When it comes to drug delivery, however, the powder undergoes an aeration, subjecting it to very different stresses than those applied during manufacturing. The flowability characteristics of interest are defined by how the formulation responds to air, and the defining requirement for a dry powder inhaler (DPI) formulation is that the active must disperse to a respirable size during product use. For most DPI devices, dispersion is driven by air drawn through the powder plug during inhalation, thereby creating a differential pressure/velocity profile across the powder bed.
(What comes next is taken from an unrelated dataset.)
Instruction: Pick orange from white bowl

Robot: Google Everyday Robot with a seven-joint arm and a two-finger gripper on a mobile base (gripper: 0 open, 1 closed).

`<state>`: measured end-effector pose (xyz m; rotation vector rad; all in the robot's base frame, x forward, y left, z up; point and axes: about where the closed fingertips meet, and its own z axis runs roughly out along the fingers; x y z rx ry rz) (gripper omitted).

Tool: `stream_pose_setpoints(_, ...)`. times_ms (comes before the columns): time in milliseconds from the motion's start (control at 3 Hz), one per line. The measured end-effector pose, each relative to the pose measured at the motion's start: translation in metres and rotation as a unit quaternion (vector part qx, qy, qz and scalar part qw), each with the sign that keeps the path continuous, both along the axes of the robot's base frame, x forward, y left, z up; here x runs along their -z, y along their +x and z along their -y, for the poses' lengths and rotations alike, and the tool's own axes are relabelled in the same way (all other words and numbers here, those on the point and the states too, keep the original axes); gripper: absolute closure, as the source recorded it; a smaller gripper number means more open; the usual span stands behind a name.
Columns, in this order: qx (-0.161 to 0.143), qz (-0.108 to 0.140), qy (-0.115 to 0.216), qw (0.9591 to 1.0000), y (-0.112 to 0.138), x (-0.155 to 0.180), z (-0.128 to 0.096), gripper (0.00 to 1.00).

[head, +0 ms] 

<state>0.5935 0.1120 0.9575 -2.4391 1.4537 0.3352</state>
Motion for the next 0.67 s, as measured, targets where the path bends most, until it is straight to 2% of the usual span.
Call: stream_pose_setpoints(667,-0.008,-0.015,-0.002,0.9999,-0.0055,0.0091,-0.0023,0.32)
Why are USP tests not sufficient?
Attempts to predict powder behavior from properties measured under conditions that differ significantly from conditions applied during testing may produce unreliable results, so a testing technique that simulates the conditions the powders experience in the process or application of interest can be substantially more valuable.
USP methods for powder testing include shear testing, angle of repose, flow through an orifice, and tapped density (Carr’s Compressibility Index/Hausner Ratio) (Figure 2). Of these, only shear testing provides any capability to modify test conditions to ensure relevance to a specific application, although shear tests lack the ability to test powders in a controlled low stress or aerated state, which is particularly relevant for DPIs.
In addition, the tests described in the USP attempt to capture the complexity of powder behavior with a single number, but we generally find that multiple parameters are necessary to robustly define a powder as being suitable or otherwise for a specific application. A powder with a Hausner ratio of between 1.19 and 1.25, for example, is classified as exhibiting fair flow properties, but what does this mean in terms of how the formulation will disperse when aerated or whether there will be sufficiently cohesivity to form a stable plug in a manufacturing process?
Furthermore, shear cell testing aside, the USP methods, which are traditional, largely manual procedures with arguably poorly defined methods, tend to exhibit relatively poor repeatability and reproducibility. As a result, these methods have a limited ability to differentiate similar samples, which is a major limitation when trying to optimize a formulation against demanding constraints.